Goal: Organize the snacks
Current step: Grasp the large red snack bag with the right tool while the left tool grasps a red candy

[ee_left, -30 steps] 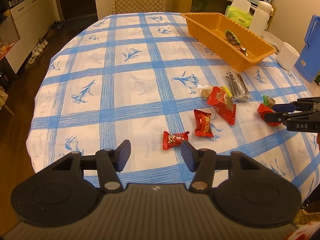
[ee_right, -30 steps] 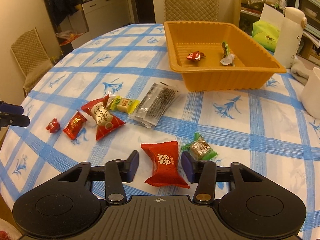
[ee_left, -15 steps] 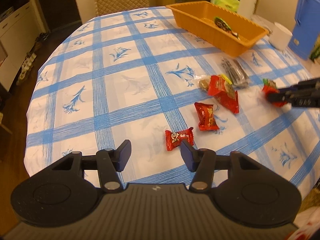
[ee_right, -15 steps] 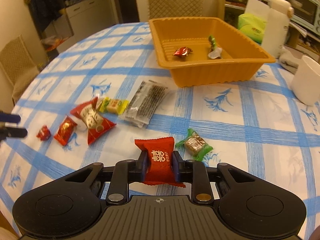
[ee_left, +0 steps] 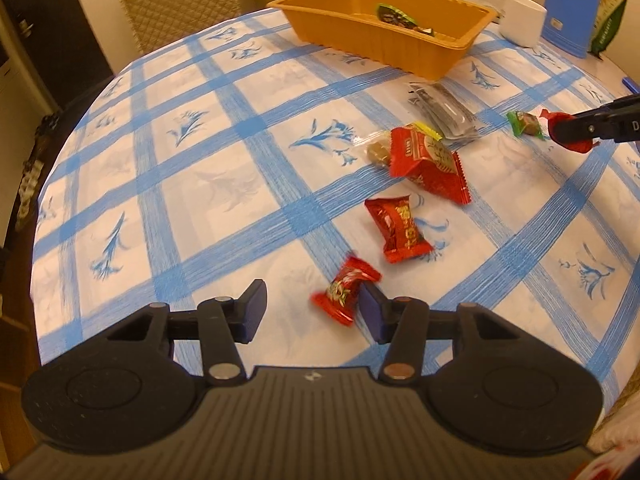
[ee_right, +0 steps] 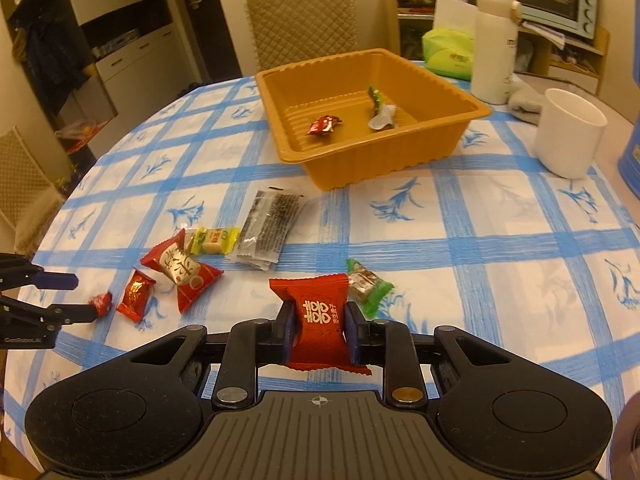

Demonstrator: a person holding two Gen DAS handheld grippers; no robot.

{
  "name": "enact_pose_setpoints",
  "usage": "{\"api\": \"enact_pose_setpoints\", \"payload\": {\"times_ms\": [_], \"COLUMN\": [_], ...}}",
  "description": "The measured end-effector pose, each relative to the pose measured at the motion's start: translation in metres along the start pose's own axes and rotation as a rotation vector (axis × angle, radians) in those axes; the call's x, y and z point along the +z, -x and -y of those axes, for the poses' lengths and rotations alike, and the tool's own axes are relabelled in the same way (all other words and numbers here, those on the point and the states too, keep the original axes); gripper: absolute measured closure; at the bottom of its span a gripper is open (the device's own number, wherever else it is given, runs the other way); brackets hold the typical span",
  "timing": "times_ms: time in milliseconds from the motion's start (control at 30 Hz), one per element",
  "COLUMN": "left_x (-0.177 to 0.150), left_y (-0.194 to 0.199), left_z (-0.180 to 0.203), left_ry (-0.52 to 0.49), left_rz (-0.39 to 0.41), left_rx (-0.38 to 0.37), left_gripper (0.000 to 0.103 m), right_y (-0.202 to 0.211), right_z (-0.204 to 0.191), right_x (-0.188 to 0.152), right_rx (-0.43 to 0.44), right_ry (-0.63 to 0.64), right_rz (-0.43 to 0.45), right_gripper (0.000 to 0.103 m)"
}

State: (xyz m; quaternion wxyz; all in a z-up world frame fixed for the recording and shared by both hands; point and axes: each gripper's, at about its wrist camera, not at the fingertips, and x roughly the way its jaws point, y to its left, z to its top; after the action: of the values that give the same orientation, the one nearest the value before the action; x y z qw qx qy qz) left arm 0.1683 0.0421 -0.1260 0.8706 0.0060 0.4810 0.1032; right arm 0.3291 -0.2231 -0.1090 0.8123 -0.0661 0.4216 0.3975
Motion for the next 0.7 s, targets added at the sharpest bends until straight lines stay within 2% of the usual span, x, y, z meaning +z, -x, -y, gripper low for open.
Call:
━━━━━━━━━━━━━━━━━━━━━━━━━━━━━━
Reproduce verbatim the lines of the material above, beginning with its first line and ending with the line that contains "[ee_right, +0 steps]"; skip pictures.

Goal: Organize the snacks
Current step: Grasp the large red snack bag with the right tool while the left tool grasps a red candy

[ee_left, -30 steps] 
[ee_right, -30 steps] 
[ee_left, -15 steps] 
[ee_right, -15 steps] 
[ee_left, +0 steps] 
[ee_right, +0 steps] 

Nothing else goes with this output.